- Problem details: The complete listing goes into the output exactly, without its pictures.

- Exercise inputs:
=-=-=-=-=

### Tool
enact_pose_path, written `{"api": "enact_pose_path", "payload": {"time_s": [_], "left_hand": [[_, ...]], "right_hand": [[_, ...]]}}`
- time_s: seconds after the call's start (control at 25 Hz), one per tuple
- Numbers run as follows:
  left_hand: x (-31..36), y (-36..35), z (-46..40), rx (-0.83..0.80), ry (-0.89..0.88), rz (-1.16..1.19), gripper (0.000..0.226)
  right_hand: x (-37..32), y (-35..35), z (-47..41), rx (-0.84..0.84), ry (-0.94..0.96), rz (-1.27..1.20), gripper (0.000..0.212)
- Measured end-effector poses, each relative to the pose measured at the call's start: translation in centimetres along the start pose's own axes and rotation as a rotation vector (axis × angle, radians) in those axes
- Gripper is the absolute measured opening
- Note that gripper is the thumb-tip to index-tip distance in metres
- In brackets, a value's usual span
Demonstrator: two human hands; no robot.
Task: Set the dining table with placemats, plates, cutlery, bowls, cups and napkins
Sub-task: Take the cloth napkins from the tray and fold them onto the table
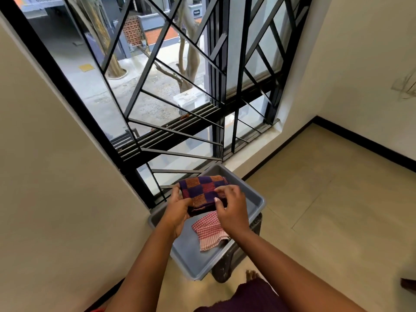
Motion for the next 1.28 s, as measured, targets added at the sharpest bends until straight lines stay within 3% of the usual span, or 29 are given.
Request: {"api": "enact_pose_path", "payload": {"time_s": [0.08,0.2,0.32,0.4,0.6,0.8,1.04,1.28], "left_hand": [[-0.5,-0.6,-0.3,-0.009,0.001,0.010,0.058],[-1.2,-2.7,-0.3,-0.106,0.033,0.078,0.063],[-1.4,-5.6,-0.8,-0.236,0.084,0.117,0.065],[-1.7,-8.0,-1.6,-0.286,0.103,0.062,0.065],[-4.9,-17.1,-2.9,-0.337,0.127,-0.145,0.061],[-10.7,-29.0,-2.7,-0.524,0.207,-0.375,0.057],[-21.1,-43.9,3.0,-0.767,0.182,-0.543,0.056],[-31.3,-52.7,12.1,-1.124,0.162,-0.766,0.059]], "right_hand": [[2.4,1.1,-0.7,-0.077,-0.333,-0.135,0.051],[4.7,3.0,-1.2,-0.188,-0.721,-0.698,0.090],[5.6,6.3,-2.2,-0.155,-0.667,-0.915,0.084],[7.2,9.0,-3.0,-0.057,-0.641,-0.884,0.078],[12.1,16.1,-3.5,0.149,-0.615,-0.494,0.068],[20.0,25.1,-1.0,0.373,-0.716,-0.402,0.066],[28.9,36.3,7.6,0.713,-0.863,-0.342,0.069],[32.3,43.2,21.3,1.072,-1.014,-0.319,0.056]]}}
Point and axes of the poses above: each hand's wrist, its own z-axis away from the middle knuckle, its own y-axis out of the back of the hand, x = y × z, the point moved 2 cm from there along -z, towards the middle knuckle, and after that the axes turned 8 degrees about z, right-handed, at the moved point
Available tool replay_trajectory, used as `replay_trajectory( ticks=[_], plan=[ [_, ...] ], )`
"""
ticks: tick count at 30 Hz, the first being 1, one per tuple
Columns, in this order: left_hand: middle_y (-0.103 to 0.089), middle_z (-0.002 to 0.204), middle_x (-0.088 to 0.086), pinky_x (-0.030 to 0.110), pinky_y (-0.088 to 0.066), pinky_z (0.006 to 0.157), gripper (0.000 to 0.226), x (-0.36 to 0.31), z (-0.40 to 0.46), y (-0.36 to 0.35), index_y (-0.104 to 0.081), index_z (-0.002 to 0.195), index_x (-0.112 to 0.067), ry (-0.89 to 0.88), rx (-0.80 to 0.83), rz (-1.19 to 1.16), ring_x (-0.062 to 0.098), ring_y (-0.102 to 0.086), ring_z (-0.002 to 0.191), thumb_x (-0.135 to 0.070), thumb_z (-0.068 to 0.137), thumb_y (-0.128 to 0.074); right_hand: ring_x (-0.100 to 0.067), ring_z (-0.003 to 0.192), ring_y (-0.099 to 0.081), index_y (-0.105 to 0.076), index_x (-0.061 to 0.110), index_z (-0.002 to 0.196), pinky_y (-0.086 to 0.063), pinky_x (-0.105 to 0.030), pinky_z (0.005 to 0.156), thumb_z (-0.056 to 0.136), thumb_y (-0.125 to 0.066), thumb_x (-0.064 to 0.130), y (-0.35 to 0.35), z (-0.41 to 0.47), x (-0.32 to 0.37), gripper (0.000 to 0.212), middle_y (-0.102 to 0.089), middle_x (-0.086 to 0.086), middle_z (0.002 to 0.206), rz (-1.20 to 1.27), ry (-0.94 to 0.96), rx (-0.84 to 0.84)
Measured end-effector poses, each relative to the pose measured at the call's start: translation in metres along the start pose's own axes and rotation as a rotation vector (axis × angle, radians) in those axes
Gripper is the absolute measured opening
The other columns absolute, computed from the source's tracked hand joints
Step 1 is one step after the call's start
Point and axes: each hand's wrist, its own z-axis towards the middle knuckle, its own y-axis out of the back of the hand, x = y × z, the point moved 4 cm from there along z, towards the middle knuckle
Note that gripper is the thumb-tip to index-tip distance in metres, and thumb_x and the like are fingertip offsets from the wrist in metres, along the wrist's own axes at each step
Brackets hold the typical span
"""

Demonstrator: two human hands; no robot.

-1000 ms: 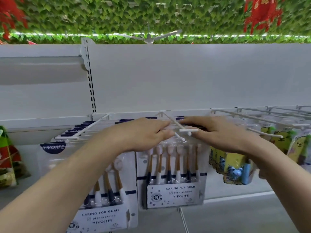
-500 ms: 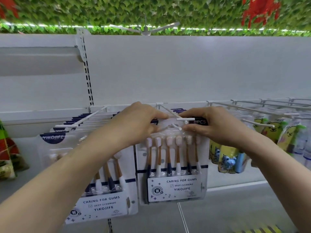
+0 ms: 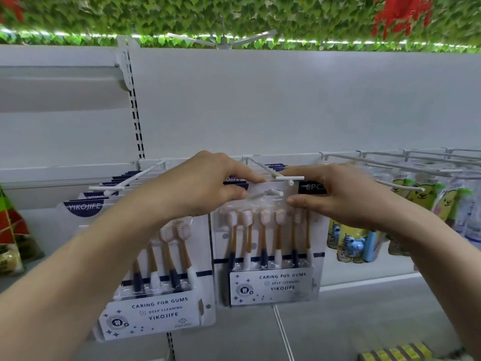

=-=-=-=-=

- Solution for this problem:
### Tool
enact_pose_path, written `{"api": "enact_pose_path", "payload": {"time_s": [_], "left_hand": [[_, ...]], "right_hand": [[_, ...]]}}`
- time_s: seconds after the call's start (control at 25 Hz), one per tuple
- Numbers run as follows:
  left_hand: x (-31..36), y (-36..35), z (-46..40), rx (-0.83..0.80), ry (-0.89..0.88), rz (-1.16..1.19), gripper (0.000..0.226)
  right_hand: x (-37..32), y (-35..35), z (-47..41), rx (-0.84..0.84), ry (-0.94..0.96), rz (-1.27..1.20), gripper (0.000..0.212)
- Measured end-effector poses, each relative to the pose measured at the call's start: translation in centimetres along the start pose's own axes and rotation as a rotation vector (axis × angle, radians) in those axes
- Gripper is the absolute measured opening
- Note that gripper is the thumb-tip to index-tip distance in metres
- In brackets, a value's usual span
Demonstrator: two human hands; no robot.
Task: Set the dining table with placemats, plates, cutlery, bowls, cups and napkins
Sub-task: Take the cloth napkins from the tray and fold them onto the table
Motion for the next 1.28 s, as measured, targets added at the sharpest bends until straight lines stay within 3% of the usual span, or 29 are given.
Request: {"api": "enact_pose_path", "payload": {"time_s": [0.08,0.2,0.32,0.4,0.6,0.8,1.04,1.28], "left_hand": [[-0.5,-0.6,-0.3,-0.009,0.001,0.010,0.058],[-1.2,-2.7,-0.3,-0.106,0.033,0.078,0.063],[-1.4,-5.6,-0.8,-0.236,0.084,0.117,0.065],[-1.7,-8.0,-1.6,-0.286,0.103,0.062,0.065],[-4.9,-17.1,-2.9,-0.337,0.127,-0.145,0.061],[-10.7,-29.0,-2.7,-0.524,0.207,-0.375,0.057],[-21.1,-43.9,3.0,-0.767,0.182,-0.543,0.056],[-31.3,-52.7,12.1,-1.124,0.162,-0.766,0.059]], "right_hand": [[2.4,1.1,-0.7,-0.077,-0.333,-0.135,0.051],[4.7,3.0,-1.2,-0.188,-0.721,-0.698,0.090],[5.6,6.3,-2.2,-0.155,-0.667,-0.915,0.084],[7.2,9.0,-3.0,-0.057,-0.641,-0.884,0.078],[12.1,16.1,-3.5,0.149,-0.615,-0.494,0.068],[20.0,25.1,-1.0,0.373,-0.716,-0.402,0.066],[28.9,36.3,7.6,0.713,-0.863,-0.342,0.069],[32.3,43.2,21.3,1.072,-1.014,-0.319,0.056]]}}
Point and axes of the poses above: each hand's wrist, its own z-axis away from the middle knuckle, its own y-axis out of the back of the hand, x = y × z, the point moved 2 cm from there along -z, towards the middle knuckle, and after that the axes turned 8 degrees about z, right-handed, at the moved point
Available tool replay_trajectory, used as `replay_trajectory( ticks=[_], plan=[ [_, ...] ], )`
"""
ticks: tick count at 30 Hz, the first being 1, one per tuple
Columns, in this order: left_hand: middle_y (-0.103 to 0.089), middle_z (-0.002 to 0.204), middle_x (-0.088 to 0.086), pinky_x (-0.030 to 0.110), pinky_y (-0.088 to 0.066), pinky_z (0.006 to 0.157), gripper (0.000 to 0.226), x (-0.36 to 0.31), z (-0.40 to 0.46), y (-0.36 to 0.35), index_y (-0.104 to 0.081), index_z (-0.002 to 0.195), index_x (-0.112 to 0.067), ry (-0.89 to 0.88), rx (-0.80 to 0.83), rz (-1.19 to 1.16), ring_x (-0.062 to 0.098), ring_y (-0.102 to 0.086), ring_z (-0.002 to 0.191), thumb_x (-0.135 to 0.070), thumb_z (-0.068 to 0.137), thumb_y (-0.128 to 0.074); right_hand: ring_x (-0.100 to 0.067), ring_z (-0.003 to 0.192), ring_y (-0.099 to 0.081), index_y (-0.105 to 0.076), index_x (-0.061 to 0.110), index_z (-0.002 to 0.196), pinky_y (-0.086 to 0.063), pinky_x (-0.105 to 0.030), pinky_z (0.005 to 0.156), thumb_z (-0.056 to 0.136), thumb_y (-0.125 to 0.066), thumb_x (-0.064 to 0.130), y (-0.35 to 0.35), z (-0.41 to 0.47), x (-0.32 to 0.37), gripper (0.000 to 0.212), middle_y (-0.102 to 0.089), middle_x (-0.086 to 0.086), middle_z (0.002 to 0.206), rz (-1.20 to 1.27), ry (-0.94 to 0.96), rx (-0.84 to 0.84)
Measured end-effector poses, each relative to the pose measured at the call's start: translation in metres along the start pose's own axes and rotation as a rotation vector (axis × angle, radians) in those axes
Gripper is the absolute measured opening
The other columns absolute, computed from the source's tracked hand joints
Step 1 is one step after the call's start
Point and axes: each hand's wrist, its own z-axis towards the middle knuckle, its own y-axis out of the back of the hand, x = y × z, the point moved 4 cm from there along z, towards the middle knuckle
Note that gripper is the thumb-tip to index-tip distance in metres, and thumb_x and the like are fingertip offsets from the wrist in metres, along the wrist's own axes at each step
Brackets hold the typical span
"""

Demonstrator: two human hands; no robot.

-1000 ms: 
-500 ms: 
+0 ms: 

The full output has already been given.